WHAT TO DO -> All lines in the data that hold the word "frame" need copying.

____

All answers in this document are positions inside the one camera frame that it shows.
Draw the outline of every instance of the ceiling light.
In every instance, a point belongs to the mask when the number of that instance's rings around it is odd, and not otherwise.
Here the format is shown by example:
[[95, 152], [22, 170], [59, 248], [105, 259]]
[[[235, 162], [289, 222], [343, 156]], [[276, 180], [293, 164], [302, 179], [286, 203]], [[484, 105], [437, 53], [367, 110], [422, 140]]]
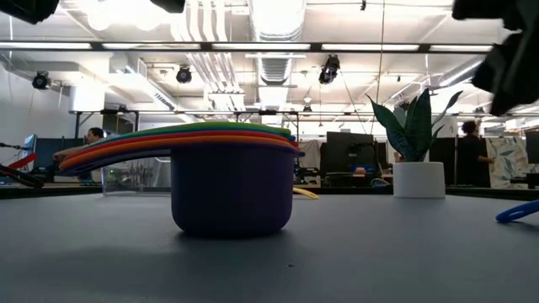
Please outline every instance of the ceiling light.
[[307, 56], [298, 54], [245, 54], [247, 59], [305, 59]]
[[323, 51], [416, 51], [419, 45], [323, 44]]
[[246, 51], [272, 51], [272, 50], [286, 50], [286, 51], [306, 51], [311, 48], [310, 44], [302, 43], [271, 43], [271, 42], [258, 42], [258, 43], [214, 43], [213, 49], [215, 50], [246, 50]]
[[0, 50], [34, 50], [34, 49], [54, 49], [54, 50], [89, 50], [92, 46], [89, 43], [80, 42], [0, 42]]
[[449, 77], [447, 78], [446, 80], [440, 82], [440, 86], [444, 87], [444, 86], [447, 86], [447, 85], [450, 85], [452, 84], [455, 80], [457, 80], [459, 77], [461, 77], [462, 75], [464, 75], [465, 73], [467, 72], [470, 72], [472, 69], [476, 68], [477, 66], [479, 66], [482, 62], [481, 61], [477, 61], [473, 64], [471, 64], [470, 66], [462, 69], [460, 72], [456, 73], [455, 75], [453, 75], [452, 77]]
[[103, 43], [102, 46], [108, 50], [128, 51], [128, 50], [162, 50], [169, 48], [172, 50], [199, 50], [198, 43]]
[[489, 52], [491, 45], [432, 45], [430, 51], [484, 51]]
[[303, 107], [303, 111], [302, 112], [299, 112], [298, 114], [299, 115], [304, 115], [304, 116], [309, 116], [309, 115], [312, 115], [312, 114], [315, 114], [315, 115], [324, 115], [324, 116], [335, 116], [335, 115], [346, 115], [346, 114], [350, 114], [350, 113], [343, 113], [343, 112], [312, 112], [312, 109], [309, 111], [309, 110], [305, 110], [306, 108], [311, 108], [310, 105], [305, 105], [305, 107]]

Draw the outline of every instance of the wall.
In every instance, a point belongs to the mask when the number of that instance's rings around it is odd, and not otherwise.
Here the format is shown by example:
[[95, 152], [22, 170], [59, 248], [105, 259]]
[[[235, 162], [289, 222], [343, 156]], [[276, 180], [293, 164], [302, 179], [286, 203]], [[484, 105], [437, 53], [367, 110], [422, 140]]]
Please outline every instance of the wall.
[[[60, 99], [60, 94], [52, 90], [34, 90], [30, 81], [7, 72], [0, 64], [0, 142], [22, 145], [24, 138], [32, 134], [73, 138], [75, 115], [67, 112], [69, 101], [69, 97], [62, 95]], [[81, 134], [93, 126], [101, 126], [100, 117], [88, 121]], [[16, 154], [14, 149], [0, 148], [0, 163], [11, 163]]]

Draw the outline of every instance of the gray table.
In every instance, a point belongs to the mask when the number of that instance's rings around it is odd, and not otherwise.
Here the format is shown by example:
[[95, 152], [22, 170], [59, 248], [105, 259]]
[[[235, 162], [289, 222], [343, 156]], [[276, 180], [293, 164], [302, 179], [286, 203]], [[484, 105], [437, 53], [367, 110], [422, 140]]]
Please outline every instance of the gray table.
[[539, 215], [520, 202], [295, 198], [275, 236], [186, 237], [169, 198], [0, 201], [0, 302], [538, 302]]

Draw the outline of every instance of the woman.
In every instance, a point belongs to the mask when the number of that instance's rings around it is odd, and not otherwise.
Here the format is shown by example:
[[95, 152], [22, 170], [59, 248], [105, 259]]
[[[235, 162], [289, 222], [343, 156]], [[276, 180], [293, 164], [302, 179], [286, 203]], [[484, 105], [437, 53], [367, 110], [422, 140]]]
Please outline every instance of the woman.
[[459, 184], [488, 187], [488, 180], [481, 172], [485, 171], [485, 165], [494, 163], [494, 159], [482, 155], [479, 127], [474, 121], [465, 122], [462, 131], [466, 136], [458, 143]]

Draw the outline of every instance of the white pot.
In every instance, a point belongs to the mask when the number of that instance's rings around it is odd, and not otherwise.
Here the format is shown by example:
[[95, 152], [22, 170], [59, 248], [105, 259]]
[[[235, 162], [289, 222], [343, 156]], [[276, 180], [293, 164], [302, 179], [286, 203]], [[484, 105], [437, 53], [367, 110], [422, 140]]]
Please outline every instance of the white pot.
[[398, 198], [445, 198], [444, 164], [441, 162], [395, 163], [393, 165], [393, 195]]

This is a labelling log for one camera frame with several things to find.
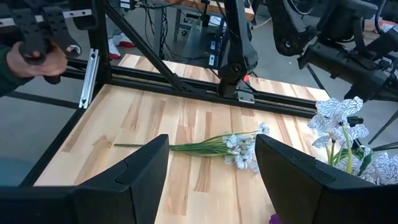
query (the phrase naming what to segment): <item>person's hand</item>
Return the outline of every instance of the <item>person's hand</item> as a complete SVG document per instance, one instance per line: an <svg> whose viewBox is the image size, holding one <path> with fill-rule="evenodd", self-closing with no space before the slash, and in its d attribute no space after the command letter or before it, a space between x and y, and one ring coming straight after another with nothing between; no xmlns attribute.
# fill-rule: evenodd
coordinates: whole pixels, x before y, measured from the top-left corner
<svg viewBox="0 0 398 224"><path fill-rule="evenodd" d="M17 42L7 54L7 64L10 70L19 78L29 78L39 75L56 76L67 69L68 60L65 54L58 47L47 54L46 60L41 65L29 65L19 53L21 42ZM39 57L38 52L34 52L33 57Z"/></svg>

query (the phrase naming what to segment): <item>sleeve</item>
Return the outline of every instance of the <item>sleeve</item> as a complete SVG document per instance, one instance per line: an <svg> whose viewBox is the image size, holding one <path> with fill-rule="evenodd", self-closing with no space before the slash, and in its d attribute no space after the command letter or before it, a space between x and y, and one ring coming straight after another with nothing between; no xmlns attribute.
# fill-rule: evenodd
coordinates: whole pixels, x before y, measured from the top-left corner
<svg viewBox="0 0 398 224"><path fill-rule="evenodd" d="M33 78L18 78L9 69L7 53L10 48L0 45L0 97L14 91L19 86L31 81Z"/></svg>

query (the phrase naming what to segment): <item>red object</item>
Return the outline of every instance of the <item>red object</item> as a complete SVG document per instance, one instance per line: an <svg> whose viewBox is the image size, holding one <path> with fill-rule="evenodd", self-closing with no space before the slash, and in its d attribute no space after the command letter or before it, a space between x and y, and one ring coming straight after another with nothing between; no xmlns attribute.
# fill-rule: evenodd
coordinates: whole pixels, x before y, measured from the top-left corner
<svg viewBox="0 0 398 224"><path fill-rule="evenodd" d="M119 46L128 47L128 48L136 47L136 45L133 44L132 42L126 42L126 41L120 41Z"/></svg>
<svg viewBox="0 0 398 224"><path fill-rule="evenodd" d="M244 82L248 82L249 79L250 79L250 75L246 75L246 76L243 78L243 81L244 81Z"/></svg>
<svg viewBox="0 0 398 224"><path fill-rule="evenodd" d="M109 54L109 58L112 59L112 60L117 60L117 59L120 59L120 55L117 55L117 54Z"/></svg>

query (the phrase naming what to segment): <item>light wood surface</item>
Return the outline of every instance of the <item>light wood surface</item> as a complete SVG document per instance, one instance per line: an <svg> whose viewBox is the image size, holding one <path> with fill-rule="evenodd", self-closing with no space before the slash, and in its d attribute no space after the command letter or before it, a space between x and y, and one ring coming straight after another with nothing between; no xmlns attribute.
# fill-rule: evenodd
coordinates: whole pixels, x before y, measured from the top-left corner
<svg viewBox="0 0 398 224"><path fill-rule="evenodd" d="M204 68L166 64L179 75L216 82ZM121 65L155 71L135 55L125 56ZM252 78L251 85L311 100L329 98L323 90L265 79ZM253 131L261 122L273 138L326 161L324 151L311 146L316 134L307 119L105 85L36 185L78 185L135 151L114 143L145 144L163 133L170 144L199 142L225 131ZM259 174L237 170L221 157L170 152L156 223L264 224L274 212Z"/></svg>
<svg viewBox="0 0 398 224"><path fill-rule="evenodd" d="M170 4L178 4L181 6L186 6L186 7L191 7L194 9L199 9L199 10L204 10L205 4L201 3L200 0L156 0L160 2L166 2ZM223 12L225 12L224 8L224 3L220 2L221 9ZM220 9L218 8L217 2L216 1L210 1L210 4L207 6L207 11L208 12L213 12L213 13L220 13ZM244 8L245 16L248 21L252 21L254 18L254 11L253 8L250 6L250 8Z"/></svg>

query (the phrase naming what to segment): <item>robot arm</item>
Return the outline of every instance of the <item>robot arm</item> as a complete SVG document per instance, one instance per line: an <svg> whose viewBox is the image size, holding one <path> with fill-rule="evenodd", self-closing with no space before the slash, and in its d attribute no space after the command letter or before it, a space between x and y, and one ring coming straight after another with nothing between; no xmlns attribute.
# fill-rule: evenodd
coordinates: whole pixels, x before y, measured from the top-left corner
<svg viewBox="0 0 398 224"><path fill-rule="evenodd" d="M300 55L300 69L310 63L330 73L331 78L352 84L345 98L398 101L397 59L389 55L398 50L398 27L369 45L363 40L363 21L375 15L377 6L360 0L331 0L314 27L303 23L291 0L266 0L266 4L278 53ZM249 41L243 1L225 1L225 9L230 42L227 62L219 69L219 95L233 97L237 83L256 67L258 57ZM315 37L315 43L307 46ZM356 47L347 50L343 45L347 42L355 42Z"/></svg>
<svg viewBox="0 0 398 224"><path fill-rule="evenodd" d="M329 1L328 11L317 27L305 27L299 15L289 6L291 0L266 0L274 22L274 39L278 53L300 55L315 36L298 66L308 63L340 78L352 87L345 98L367 100L398 100L398 85L394 75L396 58L389 55L398 50L398 27L395 26L369 45L363 40L363 21L375 15L377 6L360 0ZM343 43L355 42L347 50Z"/></svg>

____

FINISHED TASK ->
All answers in this document are positions inside the one camera frame that it shows.
This is a labelling log for one camera frame with several things to find.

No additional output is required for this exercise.